Work order -
Print exactly the lines that run from the first line of the material to the line containing "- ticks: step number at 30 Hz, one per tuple", both ends included, and skip the pictures.

-- Opening Marker --

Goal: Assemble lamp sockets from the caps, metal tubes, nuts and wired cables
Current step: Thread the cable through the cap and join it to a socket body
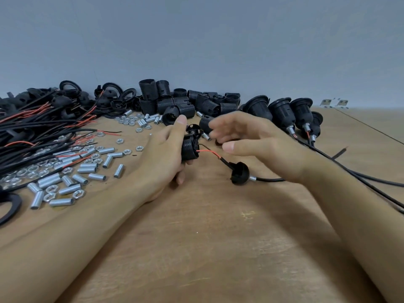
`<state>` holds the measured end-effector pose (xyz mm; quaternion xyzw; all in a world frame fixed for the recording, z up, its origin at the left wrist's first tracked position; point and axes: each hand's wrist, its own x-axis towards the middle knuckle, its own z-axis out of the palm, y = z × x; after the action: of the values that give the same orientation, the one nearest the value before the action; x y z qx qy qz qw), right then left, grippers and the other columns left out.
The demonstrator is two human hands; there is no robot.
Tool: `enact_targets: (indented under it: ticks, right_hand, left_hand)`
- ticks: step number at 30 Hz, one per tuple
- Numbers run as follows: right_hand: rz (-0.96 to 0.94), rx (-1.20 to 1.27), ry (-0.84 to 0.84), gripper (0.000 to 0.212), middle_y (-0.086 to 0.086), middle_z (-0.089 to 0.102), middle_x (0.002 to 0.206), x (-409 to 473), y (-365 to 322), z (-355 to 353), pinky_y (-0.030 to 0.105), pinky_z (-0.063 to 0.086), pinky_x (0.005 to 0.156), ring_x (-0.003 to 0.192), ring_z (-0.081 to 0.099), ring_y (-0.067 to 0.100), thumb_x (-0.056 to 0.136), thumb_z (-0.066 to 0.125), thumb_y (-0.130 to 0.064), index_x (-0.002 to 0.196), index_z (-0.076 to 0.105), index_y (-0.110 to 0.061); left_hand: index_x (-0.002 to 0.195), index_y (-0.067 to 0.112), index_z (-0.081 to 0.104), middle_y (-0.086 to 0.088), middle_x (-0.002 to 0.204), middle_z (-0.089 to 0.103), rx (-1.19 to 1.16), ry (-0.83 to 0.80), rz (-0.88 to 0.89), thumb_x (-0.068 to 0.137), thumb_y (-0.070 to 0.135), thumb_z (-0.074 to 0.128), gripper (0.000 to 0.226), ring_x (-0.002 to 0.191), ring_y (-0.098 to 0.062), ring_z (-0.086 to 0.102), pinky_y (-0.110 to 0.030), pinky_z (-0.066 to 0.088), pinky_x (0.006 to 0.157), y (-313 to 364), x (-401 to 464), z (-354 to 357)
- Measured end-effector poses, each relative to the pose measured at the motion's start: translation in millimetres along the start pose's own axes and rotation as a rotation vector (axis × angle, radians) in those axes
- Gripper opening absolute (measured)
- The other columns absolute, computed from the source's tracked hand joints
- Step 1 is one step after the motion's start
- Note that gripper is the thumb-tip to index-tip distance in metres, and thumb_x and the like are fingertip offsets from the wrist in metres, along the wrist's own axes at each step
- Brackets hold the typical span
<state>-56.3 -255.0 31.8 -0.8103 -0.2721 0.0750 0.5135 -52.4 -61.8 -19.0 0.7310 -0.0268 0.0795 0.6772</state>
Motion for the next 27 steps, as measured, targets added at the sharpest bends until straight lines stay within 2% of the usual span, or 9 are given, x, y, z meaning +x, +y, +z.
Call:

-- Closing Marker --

Solution -
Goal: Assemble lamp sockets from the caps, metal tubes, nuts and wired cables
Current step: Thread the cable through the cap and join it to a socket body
`<state>` holds the measured end-effector pose (xyz mm; quaternion xyzw; all in a world frame fixed for the recording, z up, its origin at the left wrist's first tracked position; point and axes: each hand's wrist, its own x-axis towards the middle knuckle, its own z-axis out of the palm, y = z × x; after the action: of the values that give the same orientation, the one nearest the value before the action; x y z qx qy qz qw), right then left, grippers and the other columns left out.
The demonstrator is two human hands; there is no robot.
Tool: `enact_targets: (indented under it: ticks, right_hand, left_hand)`
- ticks: step number at 30 Hz, one per tuple

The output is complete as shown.